Resize requests from the host

The VirtualBox graphics card has a mechanism to transmit resize requests from the host to the guest operating system. Generally the Guest Additions graphics driver tells the guest that a monitor of the given size has been plugged into the matching monitor output. If automatic resizing is enabled, then when the user directly or indirectly resizes a virtual machine screen window on the host system (an example of indirect resizing would be a window manager adjusting the size) the graphical interface sends one of these "size hints" to the guest. The expected result is that the guest operating system will almost immediately resize that output to the size requested. The user interface will see that the new output size matches the window's size and will not attempt to change it.
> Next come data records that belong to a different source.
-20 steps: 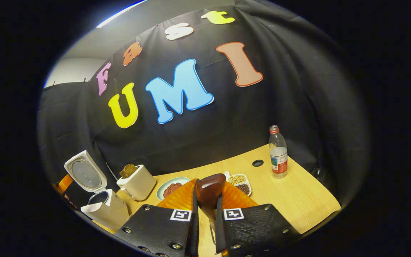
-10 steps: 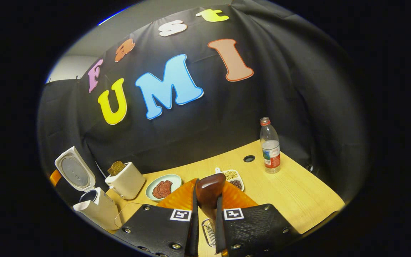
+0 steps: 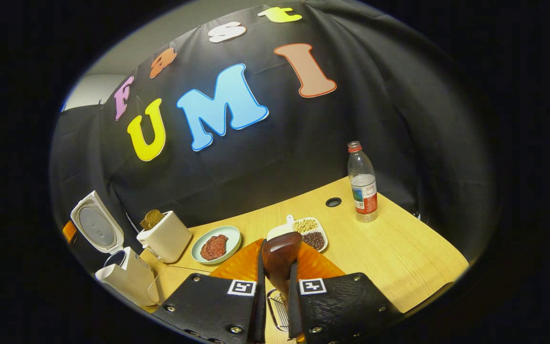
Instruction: Close the left gripper, press the button to open the rice cooker; take a wooden spoon from the chopstick holder with the right hand, scoop a spoonful of rice and pour it into the rice cooker, then put the wooden spoon back into the chopstick holder.
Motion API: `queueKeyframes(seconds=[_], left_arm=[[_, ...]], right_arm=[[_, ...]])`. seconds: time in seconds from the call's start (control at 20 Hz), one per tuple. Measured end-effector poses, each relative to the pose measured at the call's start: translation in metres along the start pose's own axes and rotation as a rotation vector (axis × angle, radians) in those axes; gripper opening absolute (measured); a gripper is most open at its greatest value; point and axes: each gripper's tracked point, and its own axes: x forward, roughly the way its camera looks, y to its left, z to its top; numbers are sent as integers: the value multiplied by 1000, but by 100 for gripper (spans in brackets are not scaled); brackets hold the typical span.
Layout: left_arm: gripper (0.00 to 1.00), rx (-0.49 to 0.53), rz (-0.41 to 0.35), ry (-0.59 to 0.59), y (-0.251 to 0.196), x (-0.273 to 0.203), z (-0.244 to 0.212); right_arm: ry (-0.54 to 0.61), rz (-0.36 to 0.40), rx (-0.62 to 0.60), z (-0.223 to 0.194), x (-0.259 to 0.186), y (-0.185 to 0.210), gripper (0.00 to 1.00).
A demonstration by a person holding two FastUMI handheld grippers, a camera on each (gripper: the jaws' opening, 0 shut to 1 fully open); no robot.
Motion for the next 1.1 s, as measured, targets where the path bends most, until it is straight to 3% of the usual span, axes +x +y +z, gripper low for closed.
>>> queueKeyframes(seconds=[0.4,0.45,0.55,0.7,0.75,0.85,0.9,1.1], left_arm=[[91,-1,-12,0,-2,2,-1],[91,-3,-15,0,-2,3,-1],[91,1,-17,1,-2,4,-2],[91,0,-26,0,-3,3,-1],[91,2,-27,-2,-3,3,-1],[91,6,-29,-1,-3,3,0],[91,9,-30,0,-3,3,0],[91,10,-29,-1,-3,3,2]], right_arm=[[12,13,-12,-9,4,-5,19],[2,1,-25,-5,4,-9,27],[-19,-43,-72,3,3,-21,30],[-36,-95,-134,15,-2,-34,58],[-48,-115,-146,21,-5,-40,58],[-72,-130,-157,28,-13,-44,72],[-87,-136,-165,35,-13,-46,93],[-133,-110,-222,71,-25,-29,93]])
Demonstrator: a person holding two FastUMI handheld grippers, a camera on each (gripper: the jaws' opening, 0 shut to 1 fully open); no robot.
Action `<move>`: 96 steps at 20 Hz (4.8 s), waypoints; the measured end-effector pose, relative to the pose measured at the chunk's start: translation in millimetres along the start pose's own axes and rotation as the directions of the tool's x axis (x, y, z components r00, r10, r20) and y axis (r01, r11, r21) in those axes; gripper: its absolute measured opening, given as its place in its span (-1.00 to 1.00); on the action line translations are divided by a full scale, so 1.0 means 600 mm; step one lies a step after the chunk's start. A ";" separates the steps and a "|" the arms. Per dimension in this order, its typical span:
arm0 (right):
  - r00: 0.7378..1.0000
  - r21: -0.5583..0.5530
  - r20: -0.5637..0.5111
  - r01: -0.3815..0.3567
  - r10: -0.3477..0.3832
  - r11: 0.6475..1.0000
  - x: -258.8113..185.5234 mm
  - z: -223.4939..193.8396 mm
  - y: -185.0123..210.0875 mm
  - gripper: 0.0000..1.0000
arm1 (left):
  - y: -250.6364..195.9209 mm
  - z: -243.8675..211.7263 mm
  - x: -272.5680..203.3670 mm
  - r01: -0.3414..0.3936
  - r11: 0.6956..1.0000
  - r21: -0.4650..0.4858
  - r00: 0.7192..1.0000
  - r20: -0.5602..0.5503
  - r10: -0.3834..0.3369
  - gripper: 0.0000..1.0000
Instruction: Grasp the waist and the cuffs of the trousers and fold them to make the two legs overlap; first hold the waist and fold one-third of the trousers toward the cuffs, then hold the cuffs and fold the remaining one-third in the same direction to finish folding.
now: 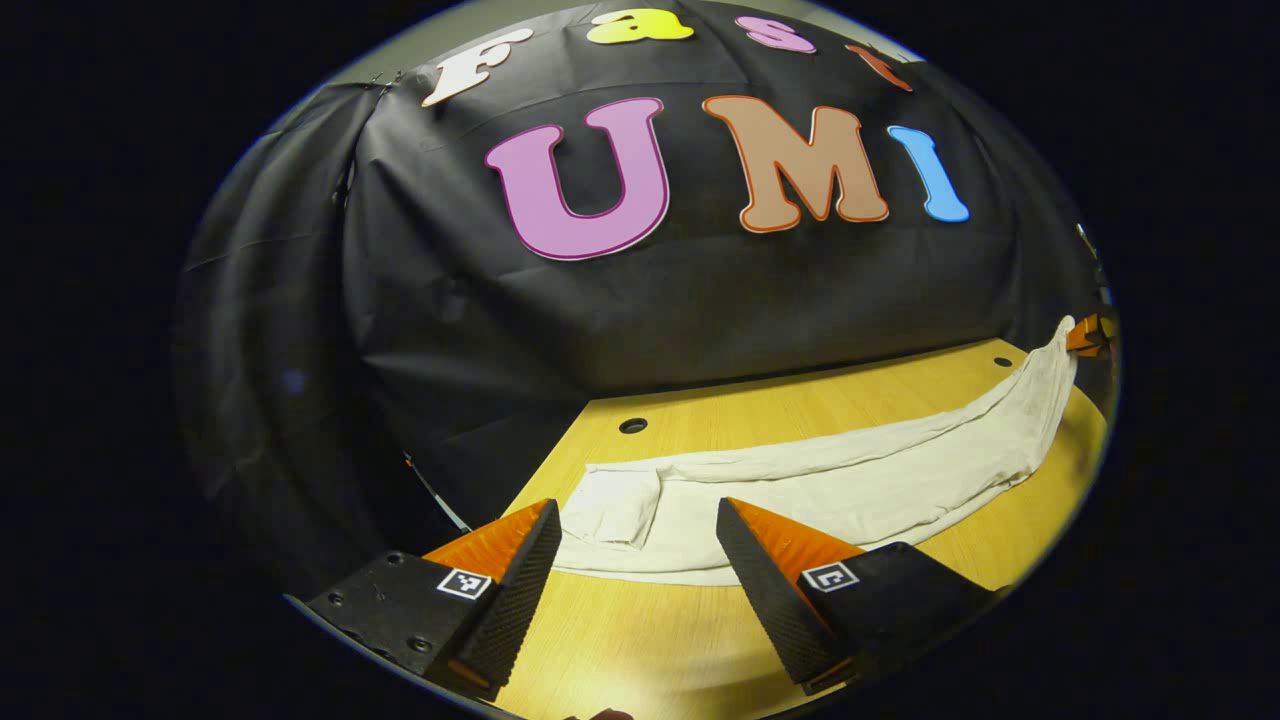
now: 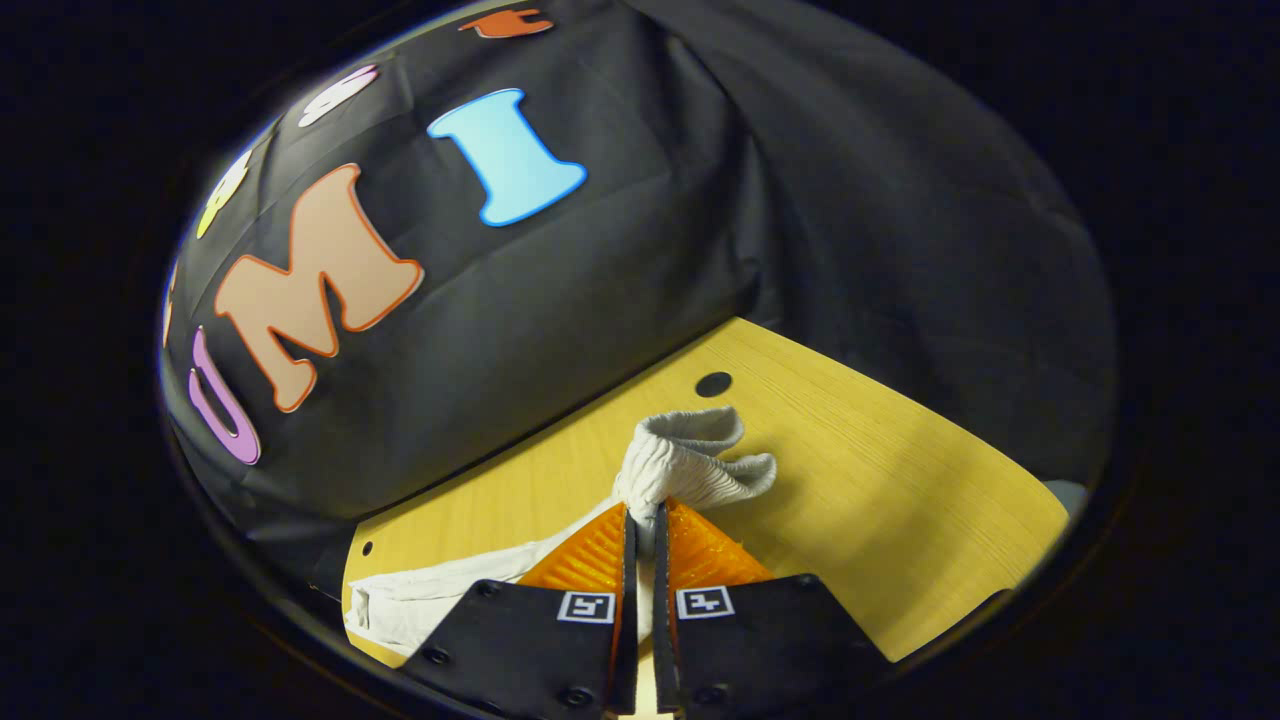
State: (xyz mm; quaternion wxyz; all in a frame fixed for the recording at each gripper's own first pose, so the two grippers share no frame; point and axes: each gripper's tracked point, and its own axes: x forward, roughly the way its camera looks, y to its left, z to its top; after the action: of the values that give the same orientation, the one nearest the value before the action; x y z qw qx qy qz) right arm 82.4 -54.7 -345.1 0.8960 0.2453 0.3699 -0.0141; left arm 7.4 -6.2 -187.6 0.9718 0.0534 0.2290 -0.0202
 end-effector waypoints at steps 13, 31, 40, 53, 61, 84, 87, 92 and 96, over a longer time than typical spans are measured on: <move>0.978 -0.226 0.006 -0.202 0.209 0.953 -0.062 -0.069 0.284 -0.84 | 0.119 -0.046 0.029 -0.011 1.000 -0.020 0.999 -0.030 0.011 0.92; 0.929 -0.490 -0.321 -0.329 0.183 0.807 -0.034 -0.418 0.338 -0.78 | 0.172 -0.105 0.073 0.033 0.999 -0.039 0.995 -0.091 -0.037 0.92; 0.919 -0.518 -0.343 -0.359 0.196 0.776 -0.088 -0.430 0.334 0.94 | 0.159 -0.139 0.144 0.075 0.993 -0.089 0.988 -0.127 -0.086 0.92; 0.947 -0.570 -0.286 -0.293 0.148 0.767 -0.126 -0.385 0.301 0.83 | 0.143 -0.248 0.230 0.075 0.981 -0.177 0.953 -0.277 -0.123 0.92; 0.954 -0.570 -0.266 -0.270 0.137 0.776 -0.130 -0.367 0.294 0.83 | 0.133 -0.262 0.235 0.084 0.982 -0.170 0.945 -0.298 -0.133 0.92; 0.954 -0.484 -0.241 -0.277 0.178 0.830 -0.167 -0.267 0.158 0.93 | 0.049 -0.088 0.222 0.018 0.978 -0.210 0.982 -0.179 -0.056 -1.00; 0.949 -0.482 -0.246 -0.296 0.197 0.824 -0.169 -0.255 0.143 0.83 | 0.013 -0.030 0.210 0.040 0.984 -0.172 0.988 -0.138 -0.064 -1.00; 0.945 -0.465 -0.242 -0.313 0.221 0.828 -0.177 -0.235 0.112 0.83 | -0.060 0.055 0.192 0.092 0.986 -0.141 0.992 -0.072 -0.103 -1.00; 0.947 -0.448 -0.234 -0.306 0.220 0.840 -0.183 -0.222 0.075 0.92 | -0.119 0.108 0.184 0.137 0.983 -0.118 0.990 -0.020 -0.140 -1.00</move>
State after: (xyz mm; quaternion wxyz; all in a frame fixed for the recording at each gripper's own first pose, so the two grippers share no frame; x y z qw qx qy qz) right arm -75.5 27.7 -332.8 0.8862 0.0654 0.4009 0.2226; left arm 130.2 -86.1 -186.1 0.9662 -0.0193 0.2464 -0.0735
In theory the guest could decide to set a slightly different size, perhaps just by one or two pixels, and the host could try to insist on the original one, but in practice this has not been observed. What is more common is that the guest ignores the request for some reason - for example if the user has accidentally told GNOME Shell in a guest that they only want a certain resolution. Another known problem is that on older Linux guests without kernel graphics drivers we send an ACPI monitor change notification, which a few older guests interpret as a request to cycle to the next available resolution after the resize has already taken place. No modern Linux system is known to be affected, and as of X.Org Server 1.19 in the guest we require use of the kernel driver.